- **WHAT IS NEEDED**: Search the records for the string "white" and copy every line in which it appears.

Records from a data collection:
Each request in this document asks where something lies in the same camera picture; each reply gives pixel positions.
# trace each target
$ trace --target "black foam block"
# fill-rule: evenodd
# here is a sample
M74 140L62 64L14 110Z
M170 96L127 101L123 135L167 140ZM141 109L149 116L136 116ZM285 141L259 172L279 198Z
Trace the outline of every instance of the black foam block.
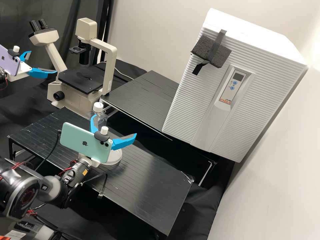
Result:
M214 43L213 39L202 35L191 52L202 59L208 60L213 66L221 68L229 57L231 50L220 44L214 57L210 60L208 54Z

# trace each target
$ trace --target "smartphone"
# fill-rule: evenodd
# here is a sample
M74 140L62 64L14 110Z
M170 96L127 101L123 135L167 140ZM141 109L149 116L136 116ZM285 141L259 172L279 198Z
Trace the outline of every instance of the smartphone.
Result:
==
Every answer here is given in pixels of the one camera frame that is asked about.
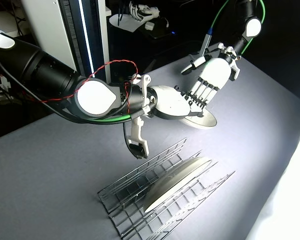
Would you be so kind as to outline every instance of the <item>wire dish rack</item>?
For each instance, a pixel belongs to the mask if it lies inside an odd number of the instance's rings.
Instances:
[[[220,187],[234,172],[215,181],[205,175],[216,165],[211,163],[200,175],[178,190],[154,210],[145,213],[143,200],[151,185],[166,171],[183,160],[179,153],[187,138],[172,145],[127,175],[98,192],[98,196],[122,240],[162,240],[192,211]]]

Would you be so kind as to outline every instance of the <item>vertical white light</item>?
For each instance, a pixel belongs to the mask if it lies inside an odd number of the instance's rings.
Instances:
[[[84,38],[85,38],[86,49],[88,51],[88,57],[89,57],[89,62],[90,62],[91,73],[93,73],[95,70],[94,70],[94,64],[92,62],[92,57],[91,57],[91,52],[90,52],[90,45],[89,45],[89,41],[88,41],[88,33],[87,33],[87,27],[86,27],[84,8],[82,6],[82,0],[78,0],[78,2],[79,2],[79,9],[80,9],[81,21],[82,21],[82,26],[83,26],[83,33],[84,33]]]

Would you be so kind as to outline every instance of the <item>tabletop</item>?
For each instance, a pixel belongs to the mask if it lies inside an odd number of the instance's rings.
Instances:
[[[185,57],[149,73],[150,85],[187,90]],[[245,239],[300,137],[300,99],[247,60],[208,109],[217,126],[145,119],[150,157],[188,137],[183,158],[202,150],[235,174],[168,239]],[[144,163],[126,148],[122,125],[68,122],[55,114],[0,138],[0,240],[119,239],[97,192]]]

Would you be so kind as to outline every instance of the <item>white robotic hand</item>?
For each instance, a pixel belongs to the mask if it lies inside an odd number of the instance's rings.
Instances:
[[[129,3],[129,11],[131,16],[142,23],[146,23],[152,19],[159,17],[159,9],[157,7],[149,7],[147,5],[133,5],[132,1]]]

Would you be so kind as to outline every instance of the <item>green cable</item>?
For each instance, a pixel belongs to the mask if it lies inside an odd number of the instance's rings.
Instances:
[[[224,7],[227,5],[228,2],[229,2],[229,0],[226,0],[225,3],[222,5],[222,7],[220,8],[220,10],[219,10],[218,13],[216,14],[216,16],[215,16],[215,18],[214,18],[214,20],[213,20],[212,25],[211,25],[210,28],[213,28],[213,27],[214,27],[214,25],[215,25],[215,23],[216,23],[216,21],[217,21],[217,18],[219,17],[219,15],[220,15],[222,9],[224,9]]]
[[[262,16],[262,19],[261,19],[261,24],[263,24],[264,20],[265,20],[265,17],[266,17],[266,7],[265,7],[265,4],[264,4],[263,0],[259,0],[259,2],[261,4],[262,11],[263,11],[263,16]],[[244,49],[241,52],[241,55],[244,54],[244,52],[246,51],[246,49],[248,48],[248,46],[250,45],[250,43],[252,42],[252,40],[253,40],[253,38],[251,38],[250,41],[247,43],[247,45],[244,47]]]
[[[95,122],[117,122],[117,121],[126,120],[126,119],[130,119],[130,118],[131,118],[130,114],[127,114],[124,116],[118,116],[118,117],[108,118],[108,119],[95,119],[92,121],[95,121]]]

- **ANSWER SECTION**:
Would you be so kind as to outline every instance of the <item>vertical white light</item>?
Would you be so kind as to outline every instance of the <item>white robotic hand</item>?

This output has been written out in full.